I’m just re-reading
- Mark Slobin (ed.), Retuning culture: musical changes in central and eastern Europe (1996).
I’ve stressed the importance of soundscape to the study of both ritual and, more generally, local cultures (Nettl, Small, Bigenho, and so on; see also category World music > general). Ethnomusicological literature explores endless variations on this theme, but the opening paragraph of Slobin’s introduction might serve as a mission statement:
Music is both deeply rooted and transient. It dissolves into space while simultaneously settling into individual and collective memory. Yesterday’s songs trigger today’s tears. Music harbors the habitual, but also acts as a herald of change.
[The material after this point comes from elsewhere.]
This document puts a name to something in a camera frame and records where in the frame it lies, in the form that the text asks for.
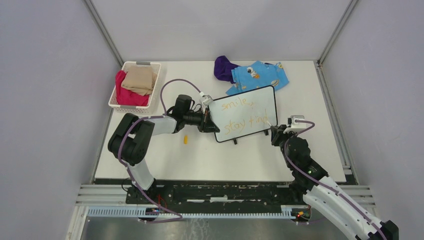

It helps to orchestrate personal, local, regional, ethnic, religious, linguistic, and national identity. Stable yet constantly in flux, music offers both striking metaphors and tangible data for understanding societies at moments of transition.
He goes on to comment,
Each hegemonic thrust and subcultural parry are just episodes in a long fencing match on the battlefield of culture.
In the same volume, Carol Silverman also stresses the importance of music:
Music shapes politics and economics and social life as well as being shaped by them. Moreover, music is often part of a cultural milieu that displays specific social values, values that may represent the existing hegemony, counter it, or subvert it.